The Trenton City Museum at Ellarslie finished its five-month-long exhibition with applause and music on Saturday. The exhibition, Painting the Moon and Beyond, featured Trenton Legend Lois Dodd and her colleagues, Jeff Epstein, Dan Finaldi, and Elizabeth O’Reilly.
Ilene Dub, Curator of the exhibit, was excited to finish the project on a high note. “Here we are, the cherry blossoms are blooming, and we have a fabulous crowd, and it’s the culmination of what has been a very well attended and well-loved exhibition. And, you know, what a great way to end with a well-loved performance of cello,” Dub said.
The closing ceremony of the exhibition featured two cellists, Mira Kang and Eric Schultz, who serenaded the crowd. Kang is an accomplished concert soloist who has appeared on many renowned stages. Well, Shultz performed Nocturnes, Arias, and Artistic Memories; he is a producer and director of arts programming, including State of the Arts.
“Well, I played the cello recital as part of the festivities. I don’t usually play the cello. I usually just play for fun and my own pleasure these days,” Shultz said. He explained that he and Dub are working on a project on the History of Ellerslie and Cadwalader park for his company State Of The Arts. “So she has been coming to my house a lot, to review scripts and edit. Last winter, at some point she arrived, I was just sitting in the living room playing the cello to relax a minute. And she got this idea, (She said) ‘Oh, you should come play.’ So that’s how this happened.”
The day held guest speakers from the artists, guests like Mel Leipzig, known as the Checkov of Trenton for his work in Classical Painting, said a few words to the crowd. “I love this museum,” Leipzig said after the ceremony. “It’s important to the city, first of all, artists need to show their work. That’s number one. We want to show our work. If you’re an artist, you want other people to see it. You know not just in your living room. So this is really a wonderful place.”

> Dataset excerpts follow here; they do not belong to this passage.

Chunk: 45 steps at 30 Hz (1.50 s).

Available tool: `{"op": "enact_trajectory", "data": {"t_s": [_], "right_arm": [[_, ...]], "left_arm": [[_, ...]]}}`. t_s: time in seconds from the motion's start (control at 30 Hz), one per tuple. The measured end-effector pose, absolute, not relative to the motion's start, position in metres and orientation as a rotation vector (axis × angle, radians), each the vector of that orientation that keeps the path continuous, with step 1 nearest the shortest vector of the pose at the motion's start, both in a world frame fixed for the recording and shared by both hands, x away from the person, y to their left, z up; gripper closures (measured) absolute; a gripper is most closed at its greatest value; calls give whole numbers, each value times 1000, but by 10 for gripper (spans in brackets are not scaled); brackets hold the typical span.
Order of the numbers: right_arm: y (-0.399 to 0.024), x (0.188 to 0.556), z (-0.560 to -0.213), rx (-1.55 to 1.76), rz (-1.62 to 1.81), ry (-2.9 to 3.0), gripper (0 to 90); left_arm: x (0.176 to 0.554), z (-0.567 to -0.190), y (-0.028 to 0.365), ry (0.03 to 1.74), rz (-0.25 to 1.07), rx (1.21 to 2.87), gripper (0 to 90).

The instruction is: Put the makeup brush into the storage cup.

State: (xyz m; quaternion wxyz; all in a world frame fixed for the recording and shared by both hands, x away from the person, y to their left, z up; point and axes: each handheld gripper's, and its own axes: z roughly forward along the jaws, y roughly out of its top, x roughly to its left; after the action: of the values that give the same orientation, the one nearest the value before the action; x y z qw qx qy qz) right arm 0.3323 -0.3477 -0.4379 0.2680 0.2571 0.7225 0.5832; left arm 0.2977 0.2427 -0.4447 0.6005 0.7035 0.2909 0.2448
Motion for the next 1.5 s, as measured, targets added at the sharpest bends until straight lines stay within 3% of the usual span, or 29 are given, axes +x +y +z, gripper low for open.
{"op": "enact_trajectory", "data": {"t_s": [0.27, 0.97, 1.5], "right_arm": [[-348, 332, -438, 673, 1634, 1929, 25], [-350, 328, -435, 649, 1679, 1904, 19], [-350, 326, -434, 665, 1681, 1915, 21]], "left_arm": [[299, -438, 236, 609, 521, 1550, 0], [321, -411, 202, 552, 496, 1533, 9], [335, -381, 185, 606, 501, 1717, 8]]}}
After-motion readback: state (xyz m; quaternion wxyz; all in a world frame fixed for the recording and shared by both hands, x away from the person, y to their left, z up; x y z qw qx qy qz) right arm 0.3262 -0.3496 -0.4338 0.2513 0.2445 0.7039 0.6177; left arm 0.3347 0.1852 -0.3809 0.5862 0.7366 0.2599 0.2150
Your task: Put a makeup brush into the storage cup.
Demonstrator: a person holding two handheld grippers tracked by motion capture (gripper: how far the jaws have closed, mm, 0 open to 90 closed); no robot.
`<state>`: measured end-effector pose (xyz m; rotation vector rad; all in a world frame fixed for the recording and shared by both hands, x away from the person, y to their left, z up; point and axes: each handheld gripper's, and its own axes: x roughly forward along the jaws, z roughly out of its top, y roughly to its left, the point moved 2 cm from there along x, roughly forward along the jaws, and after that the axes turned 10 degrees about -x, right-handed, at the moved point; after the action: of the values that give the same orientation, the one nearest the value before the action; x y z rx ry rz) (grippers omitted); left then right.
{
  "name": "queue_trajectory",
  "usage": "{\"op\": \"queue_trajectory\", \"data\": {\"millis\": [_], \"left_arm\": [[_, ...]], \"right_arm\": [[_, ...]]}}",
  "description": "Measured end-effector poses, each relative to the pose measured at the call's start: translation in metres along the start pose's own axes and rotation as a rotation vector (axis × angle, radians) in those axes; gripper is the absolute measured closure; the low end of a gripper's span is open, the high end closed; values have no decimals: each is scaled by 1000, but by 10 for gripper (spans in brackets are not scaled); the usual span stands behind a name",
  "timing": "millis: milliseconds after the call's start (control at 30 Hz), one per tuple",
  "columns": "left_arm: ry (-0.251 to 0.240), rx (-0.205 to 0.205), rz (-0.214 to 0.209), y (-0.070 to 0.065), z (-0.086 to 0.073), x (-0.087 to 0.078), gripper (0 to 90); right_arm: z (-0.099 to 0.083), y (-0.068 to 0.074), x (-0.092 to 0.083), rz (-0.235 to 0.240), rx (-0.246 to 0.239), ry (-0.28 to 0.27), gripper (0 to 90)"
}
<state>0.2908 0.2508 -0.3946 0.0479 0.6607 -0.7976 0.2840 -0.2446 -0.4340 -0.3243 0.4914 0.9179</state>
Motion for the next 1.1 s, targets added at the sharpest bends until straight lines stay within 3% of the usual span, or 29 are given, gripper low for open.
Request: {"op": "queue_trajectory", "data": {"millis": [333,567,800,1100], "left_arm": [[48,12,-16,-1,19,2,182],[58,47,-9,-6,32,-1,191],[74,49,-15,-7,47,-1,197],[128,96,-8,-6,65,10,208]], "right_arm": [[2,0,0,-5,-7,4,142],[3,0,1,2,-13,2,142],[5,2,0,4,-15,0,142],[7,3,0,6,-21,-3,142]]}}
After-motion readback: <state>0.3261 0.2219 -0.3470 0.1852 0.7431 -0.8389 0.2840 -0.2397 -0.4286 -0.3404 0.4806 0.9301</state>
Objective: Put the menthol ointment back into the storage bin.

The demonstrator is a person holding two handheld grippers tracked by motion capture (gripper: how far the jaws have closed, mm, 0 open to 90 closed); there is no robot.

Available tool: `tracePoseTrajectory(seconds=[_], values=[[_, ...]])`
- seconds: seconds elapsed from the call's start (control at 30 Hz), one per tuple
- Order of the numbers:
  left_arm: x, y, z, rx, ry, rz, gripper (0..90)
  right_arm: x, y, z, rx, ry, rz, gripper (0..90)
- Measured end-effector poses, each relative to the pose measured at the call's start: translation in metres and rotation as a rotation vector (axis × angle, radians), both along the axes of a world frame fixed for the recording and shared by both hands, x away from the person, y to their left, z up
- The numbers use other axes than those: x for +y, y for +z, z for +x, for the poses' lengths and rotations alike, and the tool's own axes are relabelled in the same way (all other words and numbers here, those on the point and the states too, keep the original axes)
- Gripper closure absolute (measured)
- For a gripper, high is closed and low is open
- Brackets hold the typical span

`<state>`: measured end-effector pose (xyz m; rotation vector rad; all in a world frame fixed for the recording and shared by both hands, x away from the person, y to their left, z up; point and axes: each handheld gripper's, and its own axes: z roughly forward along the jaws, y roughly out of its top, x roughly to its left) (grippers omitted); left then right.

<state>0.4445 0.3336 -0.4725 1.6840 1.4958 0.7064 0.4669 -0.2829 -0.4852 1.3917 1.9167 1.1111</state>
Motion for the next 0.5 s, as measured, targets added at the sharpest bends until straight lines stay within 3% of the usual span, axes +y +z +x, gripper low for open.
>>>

This show has seen the pandemic peak starting in the early fall of 2021, and the Trenton City Museum was more than happy to welcome guests back in the doors on Saturday. Sarah Unger, a Trustee with the Trenton Museum Society, explained that she thinks the good turnout is thanks somewhat to the pandemic.
“I think the turnout correlated with the restrictions during Coronavirus virus… because the show was open for a good five and a half months. It really did give people a chance to come out and see this extraordinary display, this showcase of incredible art and the friendships among the artists,” Unger said.
For the artists, the main takeaway is the friends that they made along the way. O’Reilly explained that unlike other types of artistry, landscape painting is very sociable. “Like Dan and Jeff. I also went to Brooklyn College,” O’Reilly said, “So it’s like a nice show for the generations of artists who influenced each other and who painted together. Painting outside is very sociable; there’s more camaraderie really with landscape painters, I think than other kinds of painters.”
The next opening is tomorrow, May 7, from 4 p.m. to 7 p.m. with an artist talk at 2 p.m. The exhibition host Stephen Bruce, a San Francisco Bay Area Artist who creates acid-etched copper panel artwork.